Molesting NH Priest Defrocked by Pope

By Mark Hayward
Union Leader
August 13, 2005

MANCHESTER — Roman Catholic priest Paul L. Aube, who gave special crucifixes to boys he sexually assaulted, has been defrocked by Pope Benedict XVI, church officials announced yesterday.


Aube is the second diocesan priest to lose his collar in light of the priest sex-abuse scandal in New Hampshire. The decision means Aube is no longer bound to the obligations of the priesthood, cannot act as a priest and has been returned to the lay state, the diocese said in a press release.

In 1994, Bishop Leo E. O'Neil permanently removed Aube from ministry, but Aube still kept his status as priest until the Vatican's action, which took place on May 20.

"He was one of the bad ones. He was one of the targets of the Attorney General's investigation," said Peter Hutchins, a Manchester lawyer who sucessfully sued the Manchester diocese on behalf of dozens of clients.

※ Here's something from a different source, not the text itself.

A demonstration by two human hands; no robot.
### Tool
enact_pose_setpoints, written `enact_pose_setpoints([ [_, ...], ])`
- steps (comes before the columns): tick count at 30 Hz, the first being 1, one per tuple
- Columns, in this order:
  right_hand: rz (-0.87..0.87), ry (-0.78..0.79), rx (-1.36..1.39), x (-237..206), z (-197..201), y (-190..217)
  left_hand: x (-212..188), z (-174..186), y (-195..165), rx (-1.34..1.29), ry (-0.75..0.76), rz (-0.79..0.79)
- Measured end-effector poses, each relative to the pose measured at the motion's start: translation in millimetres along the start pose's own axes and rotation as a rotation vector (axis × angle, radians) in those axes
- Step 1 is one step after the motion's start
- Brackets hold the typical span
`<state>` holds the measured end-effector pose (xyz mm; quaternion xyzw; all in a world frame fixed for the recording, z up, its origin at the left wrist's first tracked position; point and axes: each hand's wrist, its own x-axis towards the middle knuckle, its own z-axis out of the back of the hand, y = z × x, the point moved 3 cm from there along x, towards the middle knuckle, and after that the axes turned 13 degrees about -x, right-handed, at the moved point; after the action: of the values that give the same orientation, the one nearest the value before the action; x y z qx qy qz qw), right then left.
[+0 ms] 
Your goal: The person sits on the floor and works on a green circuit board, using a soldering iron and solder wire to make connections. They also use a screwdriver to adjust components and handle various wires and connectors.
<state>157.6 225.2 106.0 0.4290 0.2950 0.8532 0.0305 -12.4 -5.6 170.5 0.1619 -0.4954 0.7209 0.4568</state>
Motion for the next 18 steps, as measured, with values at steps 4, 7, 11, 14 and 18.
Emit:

Four of his clients — three males and one female — were abused by Aube, Hutchins said.

"He was more of a groomer — get to know the kid — vs. someone who would just grab them," Hutchins said.

Aube had assignments in St. Mary in Claremont, Guardian Angels in Berlin, Holy Rosary in Rochester, Elliot Hospital and Concord Hospital.

Aube admitted to abusing 15 children or young adults while serving in parishes between 1970 to 1981.

In Berlin, he gave special crucifixes to his victims and said they were members of his inner circle. On the road to Indiana, he held what one of four boys described as a "rape fest." In Nashua, police found him engaging in sexual contact with a teenager, an embarassing situation that Aube later said former Bishop Odore Gendron handled with a telephone call to the police chief.

Efforts to reach Aube yesterday were unsuccessful. The Diocese would say no more than the one-paragraph statement it issued, and Aube does not have a telephone listing in New Hampshire.

But his former lawyer, Robert McDaniel, said Aube's cooperation with the Attorney General's criminal investigation was an important factor in forcing the Diocese to reach a settlement with prosecutors. Aube received partial immunity for his cooperation.

McDaniel said he has had no contact with Aube since representing him in the case. He described him as well educated, bilingual in French and English and well read.

"I found him to be an articulate and sort of a kindly guy," McDaniel said.

Aube also did something unusual: he talked to the press. In a Februrary 2003 interview with the Associated Press, Aube said he told his superiors about his sexual contact with children and that he never wanted to work with youth again. But they insisted he remain in youth ministry.

But victims and others challenged Aube's story. And sources were quoted saying that Aube threatened to sue O'Neil if he was not given a parish assignment.

In the Associated Press story, Aube said he was living in a camper and received $750 a month stipend from the church. It's uncertain what effect the Vatican's action has on the stipend.

Aube is the second New Hampshire priest to be defrocked, behind Ronald E. Corriveau in March.

Last spring, the diocese said the Vatican is reviewing 27 cases of New Hampshire priests credibly accused of abusing minors. Some have received lesser penalties that barred them from ministry but kept them in the priesthood.

Accused priests awaiting a decision remain on administrative leave and are barred from ministry while the Vatican rules on the charges and whatpenalty, if any, to impose, diocesan officials said. If Vatican officials find the complaint not credible, the priest may be returned to ministry.